De nombreuses initiatives vont rendre hommage aux résistants FTP-MOI de l’Affiche rouge. Serge Wolikow, historien et président du conseil scientifique de la Fondation Gabriel-Péri, revient sur la portée mémorielle et historique de cette reconnaissance par la nation.
En ce mois de février 2024, quatre-vingts ans après l’exécution des résistants membres du groupe dit de l’Affiche rouge, plusieurs initiatives auront lieu d’ici l’entrée au Panthéon de Missak et Mélinée Manouchian. Nous revenons sur la portée de cet hommage avec l’historien Serge Wolikow, président du conseil scientifique de la Fondation Gabriel-Péri, qui organisera un colloque, le 9 février, au palais du Luxembourg, sous le parrainage de Pierre Ouzoulias, vice-président du Sénat, sénateur communiste des Hauts-de-Seine.

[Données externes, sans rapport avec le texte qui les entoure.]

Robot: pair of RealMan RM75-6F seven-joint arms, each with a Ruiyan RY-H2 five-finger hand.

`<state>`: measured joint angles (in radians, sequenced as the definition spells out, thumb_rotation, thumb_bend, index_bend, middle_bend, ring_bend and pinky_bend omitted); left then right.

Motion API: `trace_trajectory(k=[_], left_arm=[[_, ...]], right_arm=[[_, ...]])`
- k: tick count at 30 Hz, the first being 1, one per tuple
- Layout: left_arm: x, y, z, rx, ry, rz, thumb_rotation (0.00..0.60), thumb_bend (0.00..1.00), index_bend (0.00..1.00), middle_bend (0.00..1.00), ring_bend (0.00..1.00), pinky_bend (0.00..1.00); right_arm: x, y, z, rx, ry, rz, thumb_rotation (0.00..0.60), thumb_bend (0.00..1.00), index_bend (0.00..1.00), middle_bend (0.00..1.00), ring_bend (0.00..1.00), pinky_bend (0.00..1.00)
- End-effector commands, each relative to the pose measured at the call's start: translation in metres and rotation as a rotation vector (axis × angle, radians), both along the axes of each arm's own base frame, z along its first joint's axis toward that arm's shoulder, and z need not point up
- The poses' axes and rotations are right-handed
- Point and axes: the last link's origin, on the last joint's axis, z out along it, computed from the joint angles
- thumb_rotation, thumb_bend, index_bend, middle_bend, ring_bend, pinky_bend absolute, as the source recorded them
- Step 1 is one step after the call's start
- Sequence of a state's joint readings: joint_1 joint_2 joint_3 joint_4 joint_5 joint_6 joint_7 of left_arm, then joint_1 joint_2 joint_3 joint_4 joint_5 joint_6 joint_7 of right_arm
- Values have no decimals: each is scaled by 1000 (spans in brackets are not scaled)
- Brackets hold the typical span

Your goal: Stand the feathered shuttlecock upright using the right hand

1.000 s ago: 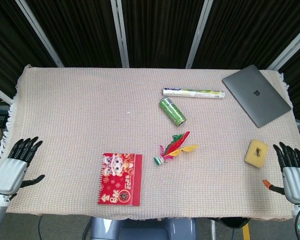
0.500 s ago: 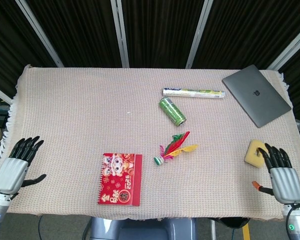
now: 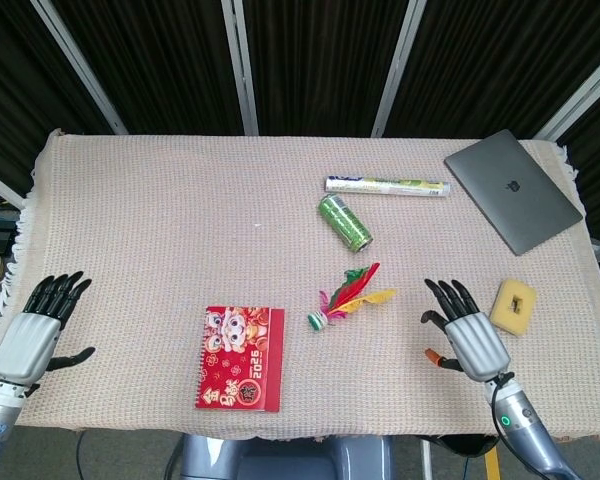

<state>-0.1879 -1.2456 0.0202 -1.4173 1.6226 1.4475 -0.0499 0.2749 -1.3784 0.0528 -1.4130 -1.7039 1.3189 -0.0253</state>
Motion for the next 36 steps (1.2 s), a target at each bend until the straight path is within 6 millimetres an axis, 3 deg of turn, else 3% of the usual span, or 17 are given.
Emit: trace_trajectory(k=[1,14,26,36], left_arm=[[-1,3,-3,-4,9,10,600,11,0,0,0,0],[-3,15,-19,-22,43,49,600,11,0,0,0,0],[-1,19,-20,-10,50,50,600,10,0,0,0,0],[-1,20,-20,0,54,62,600,11,0,0,0,0]], right_arm=[[1,-19,-11,31,9,11,600,149,420,0,0,0],[1,-66,-25,31,28,11,600,160,426,0,0,0],[16,-87,-55,77,27,44,600,160,453,0,0,0],[22,-107,-66,85,28,56,600,167,454,0,0,0]])
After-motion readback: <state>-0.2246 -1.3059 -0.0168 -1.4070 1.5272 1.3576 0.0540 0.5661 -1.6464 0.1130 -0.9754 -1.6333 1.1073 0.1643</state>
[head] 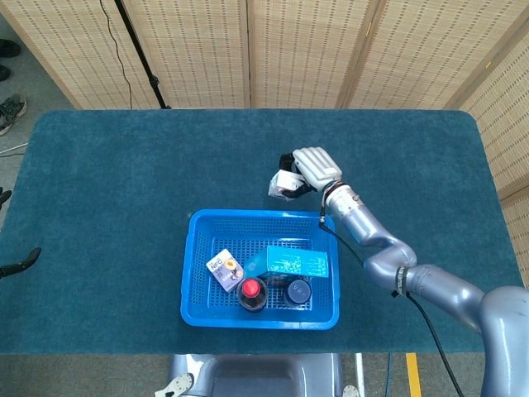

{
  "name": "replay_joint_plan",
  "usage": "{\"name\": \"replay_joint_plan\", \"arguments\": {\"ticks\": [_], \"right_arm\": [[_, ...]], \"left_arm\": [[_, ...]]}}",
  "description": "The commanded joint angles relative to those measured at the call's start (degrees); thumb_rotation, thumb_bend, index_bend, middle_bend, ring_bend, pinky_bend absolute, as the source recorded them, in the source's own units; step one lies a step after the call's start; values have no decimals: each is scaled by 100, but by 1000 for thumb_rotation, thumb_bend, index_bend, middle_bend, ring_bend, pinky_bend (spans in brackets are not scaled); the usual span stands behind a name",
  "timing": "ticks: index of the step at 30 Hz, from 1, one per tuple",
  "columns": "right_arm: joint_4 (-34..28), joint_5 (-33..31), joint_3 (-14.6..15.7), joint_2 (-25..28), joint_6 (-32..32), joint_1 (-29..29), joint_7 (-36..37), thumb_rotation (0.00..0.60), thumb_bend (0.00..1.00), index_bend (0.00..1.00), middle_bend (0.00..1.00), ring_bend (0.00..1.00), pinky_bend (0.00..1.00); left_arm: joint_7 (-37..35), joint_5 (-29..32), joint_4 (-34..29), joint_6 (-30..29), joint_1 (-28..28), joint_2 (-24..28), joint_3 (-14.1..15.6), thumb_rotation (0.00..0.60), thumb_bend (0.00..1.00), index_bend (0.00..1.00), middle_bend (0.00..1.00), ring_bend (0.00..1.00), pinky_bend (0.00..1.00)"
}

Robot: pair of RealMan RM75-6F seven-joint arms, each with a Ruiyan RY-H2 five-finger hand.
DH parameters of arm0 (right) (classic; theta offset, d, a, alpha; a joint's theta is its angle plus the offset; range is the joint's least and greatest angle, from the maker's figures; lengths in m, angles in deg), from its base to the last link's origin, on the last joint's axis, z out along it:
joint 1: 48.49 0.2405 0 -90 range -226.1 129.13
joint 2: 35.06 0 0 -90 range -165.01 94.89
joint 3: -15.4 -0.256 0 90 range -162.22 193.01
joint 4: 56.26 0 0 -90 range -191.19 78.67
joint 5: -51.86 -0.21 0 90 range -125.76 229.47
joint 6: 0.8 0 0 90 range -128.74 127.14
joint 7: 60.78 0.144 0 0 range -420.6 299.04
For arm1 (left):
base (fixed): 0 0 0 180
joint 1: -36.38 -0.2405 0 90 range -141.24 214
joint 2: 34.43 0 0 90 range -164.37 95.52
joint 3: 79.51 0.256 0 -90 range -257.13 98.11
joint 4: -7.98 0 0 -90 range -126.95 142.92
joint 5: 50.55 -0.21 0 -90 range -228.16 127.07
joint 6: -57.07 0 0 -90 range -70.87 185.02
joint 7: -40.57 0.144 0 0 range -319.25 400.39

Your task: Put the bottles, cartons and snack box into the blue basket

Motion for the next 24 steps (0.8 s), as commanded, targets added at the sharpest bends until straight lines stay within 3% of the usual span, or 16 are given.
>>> {"name": "replay_joint_plan", "arguments": {"ticks": [1, 7, 12, 24], "right_arm": [[-602, 177, -79, 535, 238, -163, -31, 600, 388, 589, 639, 618, 495], [-1767, 44, -188, 1319, 208, -374, 69, 600, 397, 590, 639, 618, 495], [-2610, -141, -76, 1802, -198, -403, 37, 600, 405, 591, 639, 618, 495], [-2658, -220, 343, 1640, -304, -355, -457, 600, 409, 584, 638, 609, 495]], "left_arm": [[-18, -21, -2, -8, -11, 4, 3, 600, 231, 0, 0, 0, 0], [-72, -78, 7, -7, -32, 17, 19, 600, 231, 0, 0, 0, 0], [-21, -104, -31, -16, -41, 22, 31, 600, 231, 0, 0, 0, 0], [-44, -138, -46, -45, -90, 36, 53, 600, 231, 0, 0, 0, 0]]}}
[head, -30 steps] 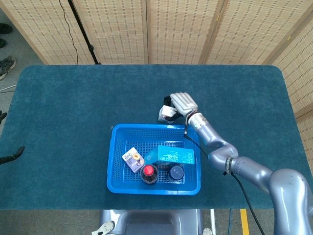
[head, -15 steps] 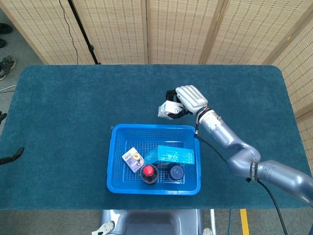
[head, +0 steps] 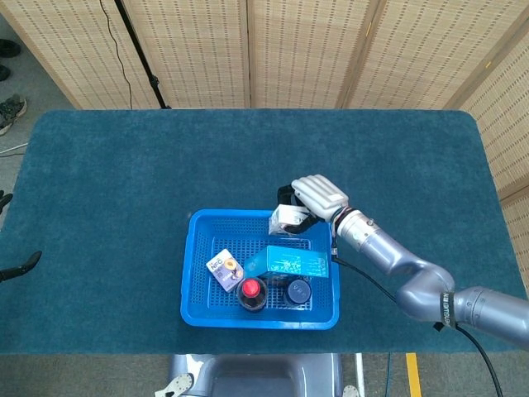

La Fondation Gabriel-Péri organisera le colloque « l’Affiche rouge et les FTP-MOI », au palais du Luxembourg, le 9 février 1. Quel est l’apport particulier de cette rencontre ?
La Fondation Gabriel-Péri, après avoir organisé il y a deux ans une journée consacrée aux massacres des otages communistes et juifs en 1941 et 1942, poursuit son activité mémorielle et scientifique en organisant une séance portant sur l’engagement et l’action résistante des Francs-Tireurs et Partisans-Main d’œuvre immigrée (FTP-MOI).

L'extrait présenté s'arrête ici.